In the listing below, the line containing "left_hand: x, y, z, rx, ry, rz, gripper" marks the end; copy exactly every line from the first through that one.

═══ DATA PROVIDED ═══

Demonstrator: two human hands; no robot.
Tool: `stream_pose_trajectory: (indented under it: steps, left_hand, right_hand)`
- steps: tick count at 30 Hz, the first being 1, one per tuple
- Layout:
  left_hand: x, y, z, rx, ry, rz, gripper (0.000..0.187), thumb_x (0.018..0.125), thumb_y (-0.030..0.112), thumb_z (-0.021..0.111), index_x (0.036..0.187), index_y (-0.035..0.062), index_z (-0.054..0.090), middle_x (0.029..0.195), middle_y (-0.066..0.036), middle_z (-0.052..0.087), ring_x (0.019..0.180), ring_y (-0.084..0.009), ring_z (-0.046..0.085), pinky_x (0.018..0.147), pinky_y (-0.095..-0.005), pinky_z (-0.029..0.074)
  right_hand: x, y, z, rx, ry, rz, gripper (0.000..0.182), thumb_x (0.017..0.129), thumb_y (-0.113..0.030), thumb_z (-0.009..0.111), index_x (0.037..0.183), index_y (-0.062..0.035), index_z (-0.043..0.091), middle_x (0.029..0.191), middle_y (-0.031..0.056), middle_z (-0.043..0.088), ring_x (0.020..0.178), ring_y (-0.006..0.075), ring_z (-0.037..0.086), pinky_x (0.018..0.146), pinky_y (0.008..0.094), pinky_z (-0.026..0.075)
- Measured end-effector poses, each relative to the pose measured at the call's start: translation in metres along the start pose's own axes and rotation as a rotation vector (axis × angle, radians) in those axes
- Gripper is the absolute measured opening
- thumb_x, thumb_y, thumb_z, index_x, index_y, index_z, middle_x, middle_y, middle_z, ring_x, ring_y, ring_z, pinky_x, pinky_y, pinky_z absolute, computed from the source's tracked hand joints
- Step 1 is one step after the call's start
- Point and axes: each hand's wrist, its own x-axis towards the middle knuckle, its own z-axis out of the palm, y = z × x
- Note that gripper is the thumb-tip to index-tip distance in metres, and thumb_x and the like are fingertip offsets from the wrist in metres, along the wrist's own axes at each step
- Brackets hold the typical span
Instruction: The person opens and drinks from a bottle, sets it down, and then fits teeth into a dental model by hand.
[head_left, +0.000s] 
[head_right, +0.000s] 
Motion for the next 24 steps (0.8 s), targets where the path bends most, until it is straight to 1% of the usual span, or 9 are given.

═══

| REPLY |
Demonstrator: two human hands; no robot.
Tool: `stream_pose_trajectory: (indented under it: steps, left_hand, right_hand)`
- steps: tick count at 30 Hz, the first being 1, one per tuple
- Layout:
  left_hand: x, y, z, rx, ry, rz, gripper (0.000..0.187), thumb_x (0.018..0.125), thumb_y (-0.030..0.112), thumb_z (-0.021..0.111), index_x (0.036..0.187), index_y (-0.035..0.062), index_z (-0.054..0.090), middle_x (0.029..0.195), middle_y (-0.066..0.036), middle_z (-0.052..0.087), ring_x (0.019..0.180), ring_y (-0.084..0.009), ring_z (-0.046..0.085), pinky_x (0.018..0.147), pinky_y (-0.095..-0.005), pinky_z (-0.029..0.074)

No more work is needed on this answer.